Crocodile Gold (CRK) operates a mill in Australia's Northern Territories and controls 33 nearby deposits with documented resources. Production from new underground mines beginning in 2012 should generate consistent high cash flow.

 

On December 13th a large independent shareholder, Luxor Capital Group, declared an intention to make a tender offer for up to 218mm shares of CRK at a price of $0.56/share. If the maximum number of shares are tendered then 15% would still remain in public hands. I believe that the offer significantly undervalues the company and therefore I am posting this idea as a value investment on a one-year horizon rather than an arbitrage.

 

BASIC FACTS

 

 

Symbol

TSE:CRK

OTCBB:CROCF

Basic Shares Outstanding

310.0 million

Options

3.17mm at $0.20

0.08mm at $0.38

 

16.4mm out-of-the-money with strike prices from C$0.70-C$2.24

Warrants

69.5mm at strikes of $1.00 and above

Market Cap

US$144mm (C$0.48/share)

Average Daily Volume

1,058,017 shares (last 3 months)

Net Cash

US$49mm ($0.16/share)

Enterprise Value

US$95mm

Gold Reserves

662,000 ounces

Gold Resources

5,294,200 ounces

Steady State Cash Flow (4Q12)

$62mm/year

Major Shareholders

Luxor Capital 48mm shares

Resolute Funds 44mm shares

Insiders 25mm shares

Website

http://www.crocgold.com/

Investor Contacts

Investor Relations – Rob Hopkins

Tel: 416-861-5899

info@crocgold.com

 

CEO – Chantal Lavoie

Tel: 416-861-2964

clavoie@crocgold.com

 

HISTORY

 

Production has occurred on CRK's properties for over 140 years. In 1994 Acacia Resources built the Union Reefs mill and expanded it in 1998. Nearby mining ceased in 2003 and the mill was sold in 2004 for $4mm to a joint venture that was later acquired by GBS Gold.

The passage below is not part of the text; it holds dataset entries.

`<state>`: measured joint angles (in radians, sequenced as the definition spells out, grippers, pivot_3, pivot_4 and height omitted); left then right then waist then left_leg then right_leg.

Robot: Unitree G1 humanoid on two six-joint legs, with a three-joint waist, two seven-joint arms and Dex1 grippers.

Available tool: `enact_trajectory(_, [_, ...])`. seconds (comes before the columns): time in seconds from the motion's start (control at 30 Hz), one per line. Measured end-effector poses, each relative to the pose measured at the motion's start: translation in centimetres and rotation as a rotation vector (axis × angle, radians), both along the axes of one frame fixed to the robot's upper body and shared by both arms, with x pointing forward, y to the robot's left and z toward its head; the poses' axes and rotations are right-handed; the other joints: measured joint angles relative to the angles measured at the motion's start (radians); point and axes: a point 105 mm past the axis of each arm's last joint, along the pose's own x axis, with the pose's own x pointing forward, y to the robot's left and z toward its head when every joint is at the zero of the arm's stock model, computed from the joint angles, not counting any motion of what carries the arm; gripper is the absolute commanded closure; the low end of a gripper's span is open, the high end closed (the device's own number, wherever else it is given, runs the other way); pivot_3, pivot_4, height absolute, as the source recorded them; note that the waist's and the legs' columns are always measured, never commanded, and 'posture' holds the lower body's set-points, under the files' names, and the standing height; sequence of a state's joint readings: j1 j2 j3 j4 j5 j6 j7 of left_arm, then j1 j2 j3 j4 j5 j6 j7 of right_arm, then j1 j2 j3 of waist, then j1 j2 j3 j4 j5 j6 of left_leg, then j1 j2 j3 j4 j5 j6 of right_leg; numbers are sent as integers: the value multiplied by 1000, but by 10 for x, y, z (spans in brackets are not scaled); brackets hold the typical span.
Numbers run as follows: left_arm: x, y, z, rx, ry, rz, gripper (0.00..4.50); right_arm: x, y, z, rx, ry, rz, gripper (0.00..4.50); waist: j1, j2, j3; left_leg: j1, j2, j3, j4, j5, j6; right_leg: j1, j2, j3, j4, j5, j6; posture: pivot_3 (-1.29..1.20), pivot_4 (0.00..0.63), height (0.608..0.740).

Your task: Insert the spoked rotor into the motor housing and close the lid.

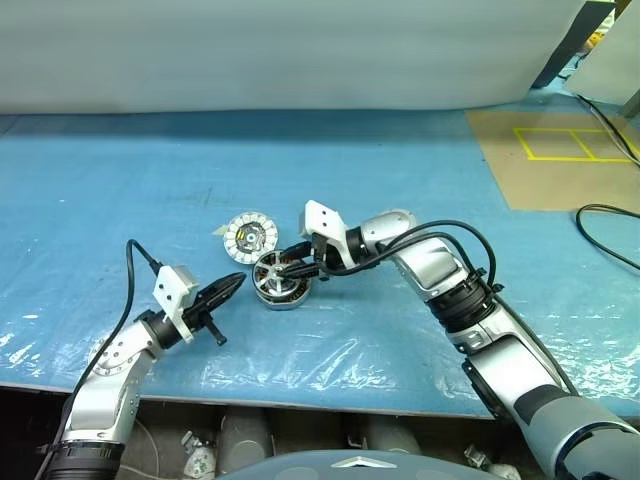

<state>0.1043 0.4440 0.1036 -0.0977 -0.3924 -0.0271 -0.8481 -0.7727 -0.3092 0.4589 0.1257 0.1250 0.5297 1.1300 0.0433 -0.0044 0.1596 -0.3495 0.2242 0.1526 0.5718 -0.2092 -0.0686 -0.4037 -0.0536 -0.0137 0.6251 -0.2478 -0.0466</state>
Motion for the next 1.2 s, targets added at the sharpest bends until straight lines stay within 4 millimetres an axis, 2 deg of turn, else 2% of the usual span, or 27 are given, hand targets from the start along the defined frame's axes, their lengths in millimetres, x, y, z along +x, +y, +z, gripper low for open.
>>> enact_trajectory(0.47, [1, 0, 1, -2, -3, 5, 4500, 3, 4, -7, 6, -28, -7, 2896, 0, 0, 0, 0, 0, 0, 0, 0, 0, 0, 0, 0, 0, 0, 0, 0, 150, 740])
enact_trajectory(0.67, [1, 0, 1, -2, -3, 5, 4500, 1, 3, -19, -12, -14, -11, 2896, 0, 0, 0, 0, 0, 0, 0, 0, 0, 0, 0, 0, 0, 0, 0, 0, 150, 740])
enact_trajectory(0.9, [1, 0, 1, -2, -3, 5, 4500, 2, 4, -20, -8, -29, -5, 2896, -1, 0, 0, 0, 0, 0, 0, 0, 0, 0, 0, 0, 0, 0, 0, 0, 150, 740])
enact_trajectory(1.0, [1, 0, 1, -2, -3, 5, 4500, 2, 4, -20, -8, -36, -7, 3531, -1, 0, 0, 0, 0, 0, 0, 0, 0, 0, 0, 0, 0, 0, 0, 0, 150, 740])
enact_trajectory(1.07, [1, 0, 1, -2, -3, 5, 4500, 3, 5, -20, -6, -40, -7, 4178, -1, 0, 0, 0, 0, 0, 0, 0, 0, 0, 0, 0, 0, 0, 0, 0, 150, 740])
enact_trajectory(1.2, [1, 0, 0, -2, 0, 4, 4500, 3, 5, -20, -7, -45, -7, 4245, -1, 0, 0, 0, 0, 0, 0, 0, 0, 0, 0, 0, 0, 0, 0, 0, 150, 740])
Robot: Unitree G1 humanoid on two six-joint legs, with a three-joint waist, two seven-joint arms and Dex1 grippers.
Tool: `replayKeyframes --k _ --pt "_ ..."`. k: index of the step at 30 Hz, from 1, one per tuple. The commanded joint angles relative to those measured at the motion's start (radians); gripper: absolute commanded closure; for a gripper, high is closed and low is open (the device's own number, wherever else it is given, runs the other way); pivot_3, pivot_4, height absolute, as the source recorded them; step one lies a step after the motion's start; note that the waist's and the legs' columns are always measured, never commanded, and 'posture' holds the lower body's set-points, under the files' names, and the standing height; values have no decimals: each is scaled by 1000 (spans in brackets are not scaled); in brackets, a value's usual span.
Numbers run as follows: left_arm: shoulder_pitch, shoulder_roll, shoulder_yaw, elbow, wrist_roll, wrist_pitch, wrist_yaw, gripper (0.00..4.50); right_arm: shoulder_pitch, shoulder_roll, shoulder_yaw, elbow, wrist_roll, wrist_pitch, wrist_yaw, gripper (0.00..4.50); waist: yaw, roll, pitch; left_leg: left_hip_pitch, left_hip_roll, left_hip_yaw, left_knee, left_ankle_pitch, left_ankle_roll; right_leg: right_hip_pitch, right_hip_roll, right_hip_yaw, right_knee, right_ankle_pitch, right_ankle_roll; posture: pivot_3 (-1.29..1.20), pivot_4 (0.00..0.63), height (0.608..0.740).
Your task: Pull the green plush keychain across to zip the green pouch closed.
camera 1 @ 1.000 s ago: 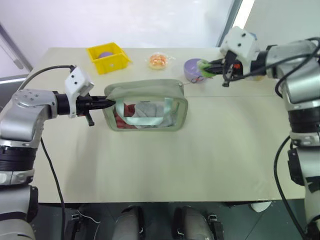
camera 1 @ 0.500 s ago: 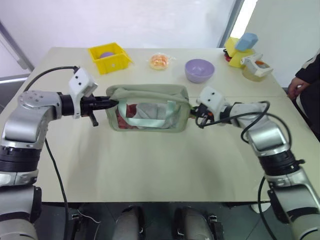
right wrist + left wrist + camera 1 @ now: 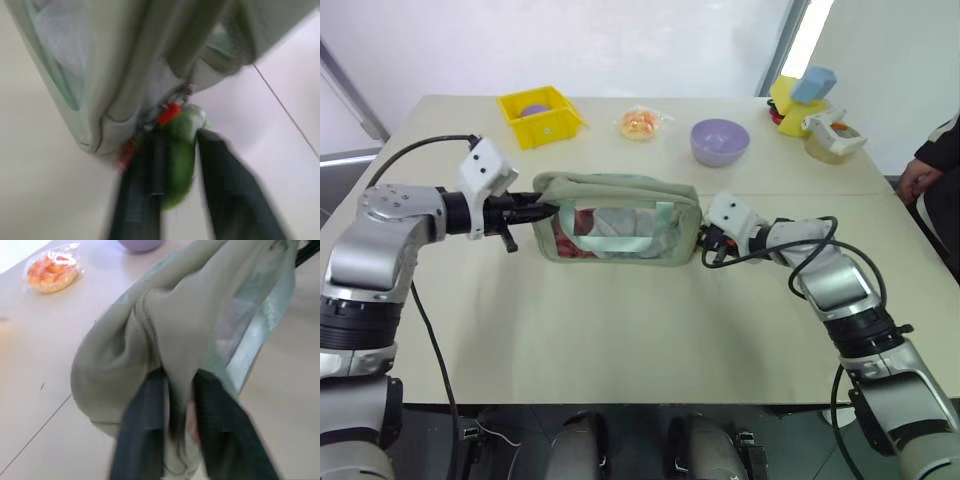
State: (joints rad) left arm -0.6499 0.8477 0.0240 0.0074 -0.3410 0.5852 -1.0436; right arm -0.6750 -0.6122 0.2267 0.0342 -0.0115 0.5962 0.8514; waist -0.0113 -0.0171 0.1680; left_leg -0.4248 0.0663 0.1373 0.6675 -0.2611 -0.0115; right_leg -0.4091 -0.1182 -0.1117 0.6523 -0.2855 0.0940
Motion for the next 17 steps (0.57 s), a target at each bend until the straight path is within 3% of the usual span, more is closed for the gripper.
replayKeyframes --k 1,2,4,5,12,17 --pt "-30 25 55 15 -31 17 -8 1860 -77 -68 -86 -51 62 64 59 1494 0 1 0 -1 0 0 0 0 0 -1 0 0 0 0 0 0 150 739" --pt "-41 36 64 28 -38 23 -16 1252 -97 -95 -104 -59 79 80 81 858 0 0 1 -1 0 0 0 0 0 -1 0 0 0 0 0 0 150 739" --pt "-59 57 77 49 -51 30 -31 334 -128 -138 -129 -72 110 106 118 0 0 0 1 -1 0 0 0 0 0 -2 0 0 0 0 0 0 150 739" --pt "-68 69 84 59 -61 37 -42 50 -144 -163 -141 -79 132 122 144 0 0 0 1 -1 0 0 0 0 0 -2 0 0 0 0 0 0 150 739" --pt "-95 178 110 99 -95 83 -128 50 -213 -292 -194 -178 322 244 338 0 -2 1 1 -1 0 0 -1 0 0 -2 0 0 -1 0 0 0 150 739" --pt "-90 212 135 135 -102 75 -148 50 -231 -315 -205 -249 411 306 366 0 -1 1 1 -1 0 0 -1 0 0 -2 0 0 0 0 0 0 150 739"
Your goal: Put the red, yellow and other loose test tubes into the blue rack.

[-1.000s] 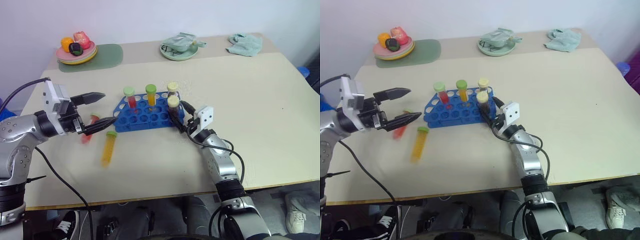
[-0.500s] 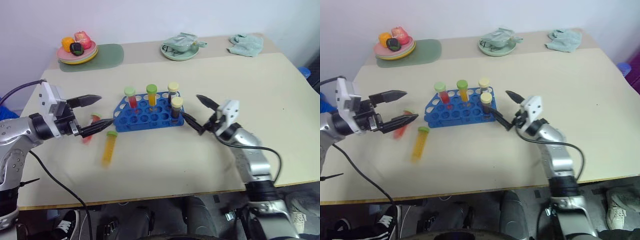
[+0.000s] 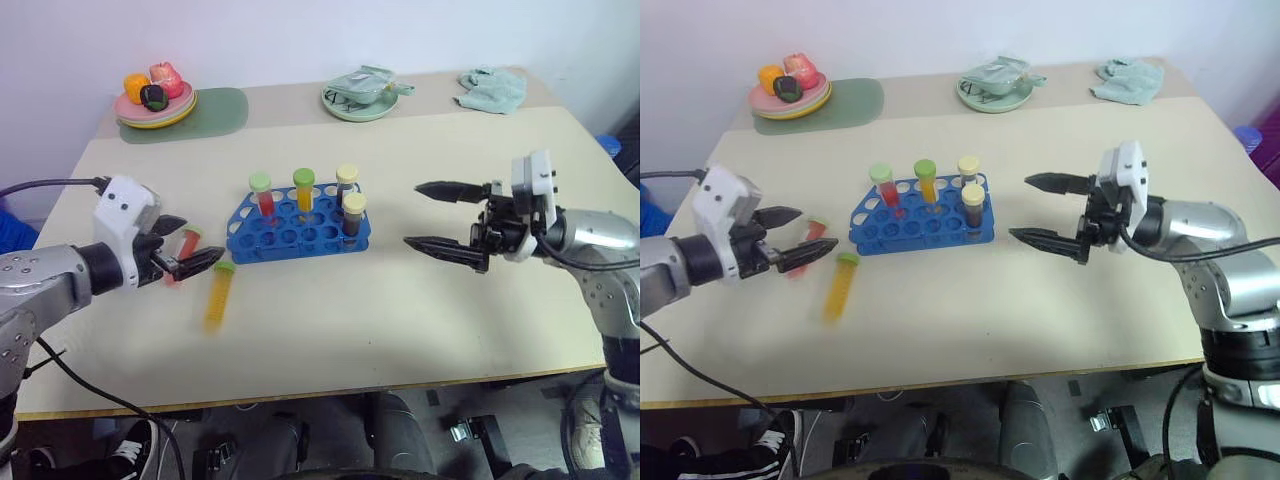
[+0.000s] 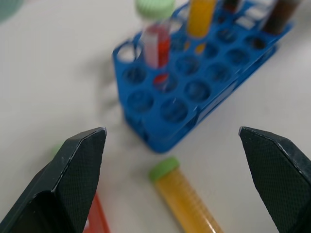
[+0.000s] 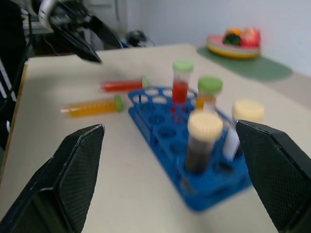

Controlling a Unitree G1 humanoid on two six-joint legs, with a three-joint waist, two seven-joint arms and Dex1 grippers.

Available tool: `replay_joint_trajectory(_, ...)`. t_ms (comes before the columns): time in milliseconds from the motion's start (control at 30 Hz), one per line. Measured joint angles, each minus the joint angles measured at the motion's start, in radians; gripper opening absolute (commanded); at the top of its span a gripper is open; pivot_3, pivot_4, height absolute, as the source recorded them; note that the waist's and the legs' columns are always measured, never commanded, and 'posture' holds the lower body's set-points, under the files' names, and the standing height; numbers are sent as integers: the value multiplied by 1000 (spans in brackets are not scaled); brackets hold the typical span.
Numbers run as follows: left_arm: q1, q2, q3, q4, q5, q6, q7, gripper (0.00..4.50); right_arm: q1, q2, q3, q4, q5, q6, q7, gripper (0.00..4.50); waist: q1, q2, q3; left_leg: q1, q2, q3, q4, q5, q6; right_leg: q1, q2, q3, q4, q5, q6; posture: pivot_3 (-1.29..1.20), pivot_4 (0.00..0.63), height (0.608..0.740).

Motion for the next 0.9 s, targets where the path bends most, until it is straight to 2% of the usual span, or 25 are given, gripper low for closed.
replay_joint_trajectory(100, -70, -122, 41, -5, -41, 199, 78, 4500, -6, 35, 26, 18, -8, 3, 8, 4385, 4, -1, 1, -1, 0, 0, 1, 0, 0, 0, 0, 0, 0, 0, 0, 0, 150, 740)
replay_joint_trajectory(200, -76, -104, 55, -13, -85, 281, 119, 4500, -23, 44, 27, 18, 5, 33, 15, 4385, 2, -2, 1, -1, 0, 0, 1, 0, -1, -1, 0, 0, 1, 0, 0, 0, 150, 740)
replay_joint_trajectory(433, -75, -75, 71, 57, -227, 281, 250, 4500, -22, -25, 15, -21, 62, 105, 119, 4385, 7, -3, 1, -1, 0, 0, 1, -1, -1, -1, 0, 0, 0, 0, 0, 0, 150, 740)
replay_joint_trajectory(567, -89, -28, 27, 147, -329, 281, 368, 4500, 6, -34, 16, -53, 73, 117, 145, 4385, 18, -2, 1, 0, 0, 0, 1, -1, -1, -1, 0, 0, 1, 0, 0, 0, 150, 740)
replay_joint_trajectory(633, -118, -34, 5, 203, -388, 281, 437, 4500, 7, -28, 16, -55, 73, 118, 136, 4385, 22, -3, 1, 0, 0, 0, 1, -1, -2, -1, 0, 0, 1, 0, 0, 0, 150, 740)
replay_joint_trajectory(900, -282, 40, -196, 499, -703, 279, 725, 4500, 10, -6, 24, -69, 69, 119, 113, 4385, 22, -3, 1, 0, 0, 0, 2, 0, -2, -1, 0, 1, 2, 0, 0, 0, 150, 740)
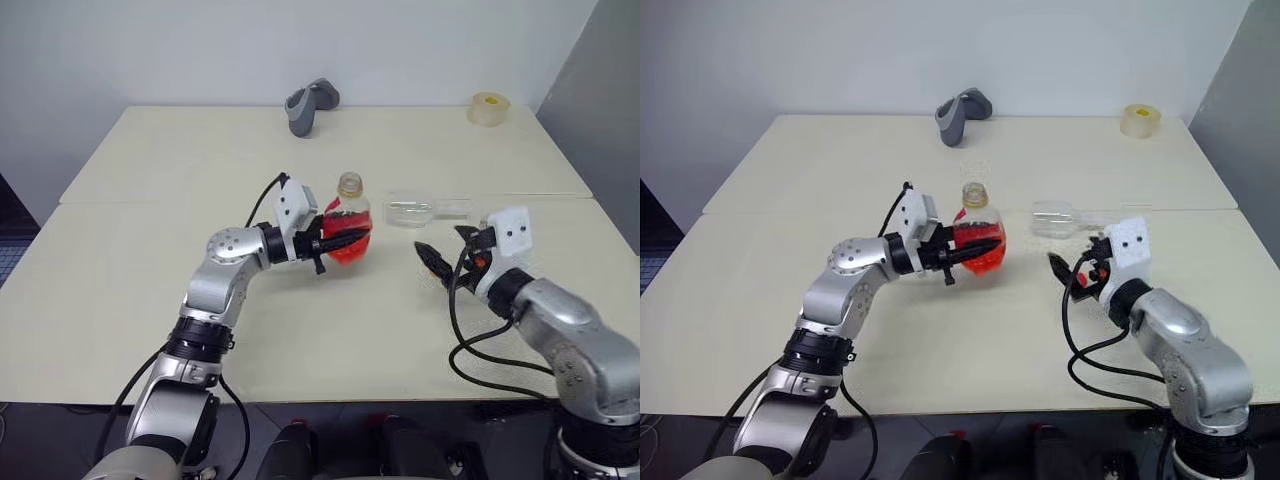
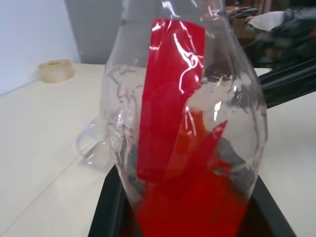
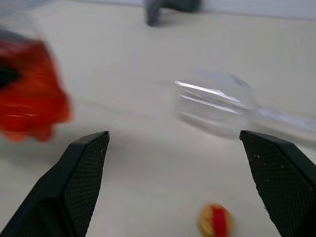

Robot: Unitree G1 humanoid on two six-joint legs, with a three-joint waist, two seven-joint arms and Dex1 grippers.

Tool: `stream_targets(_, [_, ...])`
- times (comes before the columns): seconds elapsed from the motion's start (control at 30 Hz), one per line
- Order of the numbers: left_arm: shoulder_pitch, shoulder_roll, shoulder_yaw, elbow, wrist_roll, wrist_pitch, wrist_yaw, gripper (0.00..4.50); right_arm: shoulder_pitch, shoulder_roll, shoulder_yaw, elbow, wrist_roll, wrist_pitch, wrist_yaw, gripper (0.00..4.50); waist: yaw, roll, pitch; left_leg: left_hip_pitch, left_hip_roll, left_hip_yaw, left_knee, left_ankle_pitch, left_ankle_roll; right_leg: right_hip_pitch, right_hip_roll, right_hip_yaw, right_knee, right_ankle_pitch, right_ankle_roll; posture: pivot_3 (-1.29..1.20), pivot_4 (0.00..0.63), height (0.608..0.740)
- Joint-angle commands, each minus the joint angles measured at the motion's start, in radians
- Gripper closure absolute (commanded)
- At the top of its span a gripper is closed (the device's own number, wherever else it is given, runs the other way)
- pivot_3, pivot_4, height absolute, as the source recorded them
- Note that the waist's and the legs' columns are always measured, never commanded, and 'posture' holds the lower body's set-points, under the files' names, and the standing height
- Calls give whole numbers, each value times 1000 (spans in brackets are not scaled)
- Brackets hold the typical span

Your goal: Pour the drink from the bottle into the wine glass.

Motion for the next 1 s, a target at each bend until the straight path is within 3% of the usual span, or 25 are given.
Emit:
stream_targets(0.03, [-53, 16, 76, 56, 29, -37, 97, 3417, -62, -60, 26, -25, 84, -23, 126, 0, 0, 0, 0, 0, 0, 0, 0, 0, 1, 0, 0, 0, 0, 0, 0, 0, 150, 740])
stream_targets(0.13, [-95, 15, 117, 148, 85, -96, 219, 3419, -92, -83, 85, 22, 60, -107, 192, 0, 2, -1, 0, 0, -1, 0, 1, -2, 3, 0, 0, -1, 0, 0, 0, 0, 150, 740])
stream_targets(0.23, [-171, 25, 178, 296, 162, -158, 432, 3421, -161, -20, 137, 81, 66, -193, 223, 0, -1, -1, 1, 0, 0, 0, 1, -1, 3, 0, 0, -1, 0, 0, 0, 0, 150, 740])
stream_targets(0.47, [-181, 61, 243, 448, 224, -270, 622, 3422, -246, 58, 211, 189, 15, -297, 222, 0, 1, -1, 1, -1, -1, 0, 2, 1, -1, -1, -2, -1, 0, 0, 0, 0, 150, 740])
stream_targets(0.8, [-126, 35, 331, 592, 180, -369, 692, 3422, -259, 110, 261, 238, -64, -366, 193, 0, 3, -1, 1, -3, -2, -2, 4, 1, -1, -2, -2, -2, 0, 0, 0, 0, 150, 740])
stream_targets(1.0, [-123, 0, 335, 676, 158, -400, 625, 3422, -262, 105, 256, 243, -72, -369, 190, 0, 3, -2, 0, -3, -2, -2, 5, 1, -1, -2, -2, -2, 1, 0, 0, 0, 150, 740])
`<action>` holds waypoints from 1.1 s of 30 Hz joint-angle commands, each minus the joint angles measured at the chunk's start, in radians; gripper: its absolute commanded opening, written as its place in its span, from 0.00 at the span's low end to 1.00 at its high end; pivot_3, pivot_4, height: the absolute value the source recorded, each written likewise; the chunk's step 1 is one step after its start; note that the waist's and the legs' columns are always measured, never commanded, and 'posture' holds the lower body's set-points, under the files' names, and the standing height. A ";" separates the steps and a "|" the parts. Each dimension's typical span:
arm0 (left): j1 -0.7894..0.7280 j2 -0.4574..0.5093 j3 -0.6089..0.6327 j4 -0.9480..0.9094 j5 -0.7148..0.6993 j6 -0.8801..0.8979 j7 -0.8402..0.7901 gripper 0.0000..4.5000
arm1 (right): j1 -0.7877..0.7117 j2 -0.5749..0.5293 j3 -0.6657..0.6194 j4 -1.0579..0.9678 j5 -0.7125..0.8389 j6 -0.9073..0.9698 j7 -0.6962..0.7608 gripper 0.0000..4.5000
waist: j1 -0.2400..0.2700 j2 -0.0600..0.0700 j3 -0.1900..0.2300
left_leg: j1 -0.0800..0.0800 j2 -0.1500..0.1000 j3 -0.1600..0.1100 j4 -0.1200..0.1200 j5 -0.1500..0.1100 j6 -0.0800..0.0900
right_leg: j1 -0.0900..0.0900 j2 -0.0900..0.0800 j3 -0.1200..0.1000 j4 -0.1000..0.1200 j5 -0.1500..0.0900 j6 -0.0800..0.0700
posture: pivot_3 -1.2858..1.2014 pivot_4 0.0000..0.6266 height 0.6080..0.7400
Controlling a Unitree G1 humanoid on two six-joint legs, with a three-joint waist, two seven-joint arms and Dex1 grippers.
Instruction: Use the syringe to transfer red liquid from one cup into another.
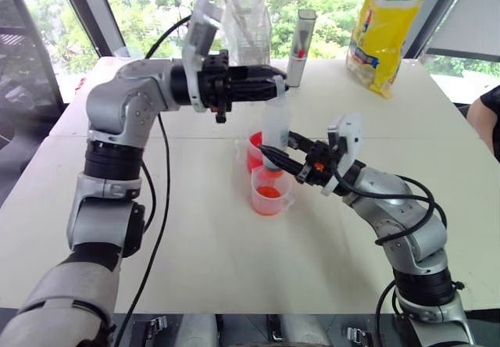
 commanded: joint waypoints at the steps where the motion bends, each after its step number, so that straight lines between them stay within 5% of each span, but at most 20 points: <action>1: -0.013 -0.002 -0.003 -0.041 -0.025 0.018 -0.015 0.01 | -0.016 0.001 -0.004 -0.034 0.004 -0.018 0.005 0.32 | 0.000 0.000 0.000 | 0.000 0.000 0.000 0.000 0.000 0.000 | 0.000 0.000 0.000 0.000 0.000 0.000 | 0.52 0.24 1.00; 33: 0.059 -0.012 -0.056 -0.129 -0.023 0.079 -0.032 0.01 | -0.101 0.005 -0.075 -0.099 0.115 0.098 -0.037 0.32 | 0.002 0.000 0.000 | 0.000 0.000 0.000 0.000 0.000 0.000 | 0.000 0.000 0.000 0.000 0.000 0.000 | 0.52 0.24 1.00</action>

GBS Gold went bankrupt in 2008 and Crocodile Gold was formed by Stan Bharti's Forbes & Manhattan merchant banking group to acquire the mill and all surrounding leases for a series of payments totaling $51mm. CRK has since invested an additional $115mm on exploration, capital improvements, and mine development. CRK's current enterprise value is a discount of 43% to the amount the company has invested in the region (EV=$95mm compared to investment of $166mm).

 

OUTLOOK

 

Despite the region's abundant gold resources, each operator (including CRK) struggled to make money in a high cost jurisdiction from the relatively low grade surface deposits (1-1.5 g/t). CRK's future plan is based on these elements (extensive documentation is available in the Technical Report filed in April)

 

  • Union Reefs Mill. While performance of the surface mines has been weak, the mill has been operating quite well. Throughput in the most recent quarter was a record 559,447 tonnes (about 6% above target) and metallurgical recoveries of 92.8% were also above their 90% target.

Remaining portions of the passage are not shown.